• [EXERCISE DATA]:
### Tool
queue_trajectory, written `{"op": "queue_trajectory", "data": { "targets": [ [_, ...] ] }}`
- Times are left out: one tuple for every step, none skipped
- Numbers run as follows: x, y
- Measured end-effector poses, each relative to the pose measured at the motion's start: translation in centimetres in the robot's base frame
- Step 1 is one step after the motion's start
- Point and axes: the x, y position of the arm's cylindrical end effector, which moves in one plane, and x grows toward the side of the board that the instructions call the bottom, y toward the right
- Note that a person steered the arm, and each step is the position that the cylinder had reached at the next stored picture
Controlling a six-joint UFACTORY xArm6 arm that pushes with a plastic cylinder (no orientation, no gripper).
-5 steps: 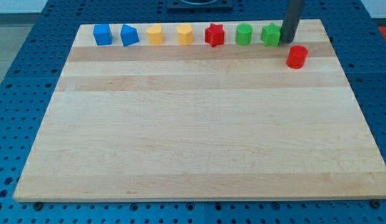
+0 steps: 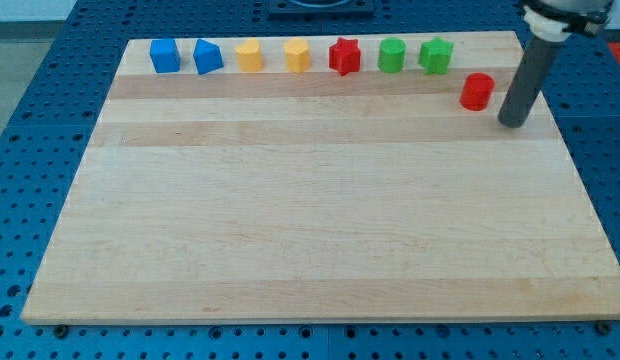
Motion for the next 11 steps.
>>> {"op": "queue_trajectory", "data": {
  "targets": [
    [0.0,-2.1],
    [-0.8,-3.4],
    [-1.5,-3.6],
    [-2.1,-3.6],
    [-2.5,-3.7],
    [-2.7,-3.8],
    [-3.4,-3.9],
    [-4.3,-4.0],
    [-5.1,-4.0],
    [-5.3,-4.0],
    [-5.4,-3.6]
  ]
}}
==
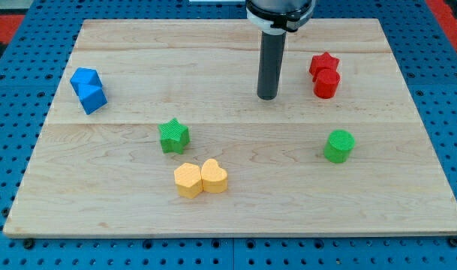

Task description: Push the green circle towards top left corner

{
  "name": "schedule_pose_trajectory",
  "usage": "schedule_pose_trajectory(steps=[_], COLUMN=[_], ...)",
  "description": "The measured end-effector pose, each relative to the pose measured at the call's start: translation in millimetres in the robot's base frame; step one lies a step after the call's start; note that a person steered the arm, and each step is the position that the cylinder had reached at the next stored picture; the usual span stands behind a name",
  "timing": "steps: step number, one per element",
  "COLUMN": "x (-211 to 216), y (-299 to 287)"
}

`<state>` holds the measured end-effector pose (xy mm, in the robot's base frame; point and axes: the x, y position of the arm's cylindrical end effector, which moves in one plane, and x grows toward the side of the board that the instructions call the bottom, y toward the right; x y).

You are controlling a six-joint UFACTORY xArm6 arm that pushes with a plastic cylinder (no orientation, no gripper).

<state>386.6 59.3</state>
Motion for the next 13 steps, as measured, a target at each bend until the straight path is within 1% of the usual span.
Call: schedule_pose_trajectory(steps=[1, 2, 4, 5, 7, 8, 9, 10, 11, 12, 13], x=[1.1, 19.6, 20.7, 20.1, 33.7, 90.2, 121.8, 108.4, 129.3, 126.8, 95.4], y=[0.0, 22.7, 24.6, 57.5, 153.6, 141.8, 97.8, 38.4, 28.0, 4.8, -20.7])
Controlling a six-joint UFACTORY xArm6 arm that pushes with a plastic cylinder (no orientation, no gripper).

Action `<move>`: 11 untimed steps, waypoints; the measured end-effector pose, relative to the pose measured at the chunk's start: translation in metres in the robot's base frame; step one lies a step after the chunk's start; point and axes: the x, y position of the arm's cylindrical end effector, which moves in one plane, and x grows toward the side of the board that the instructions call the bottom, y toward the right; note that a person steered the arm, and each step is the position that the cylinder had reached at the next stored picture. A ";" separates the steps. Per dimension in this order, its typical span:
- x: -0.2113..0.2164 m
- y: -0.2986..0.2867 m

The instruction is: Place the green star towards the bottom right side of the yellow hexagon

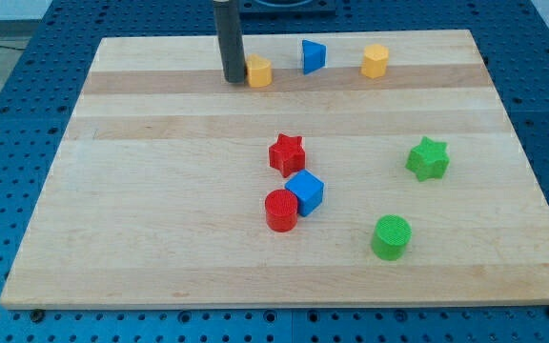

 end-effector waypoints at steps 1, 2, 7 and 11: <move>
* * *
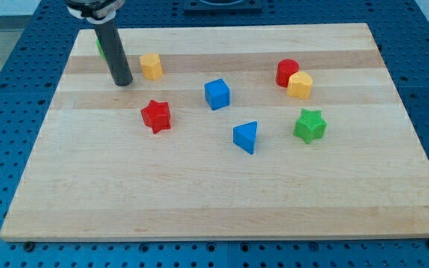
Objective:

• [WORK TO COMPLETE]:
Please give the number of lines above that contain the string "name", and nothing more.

• [TASK RESPONSE]:
2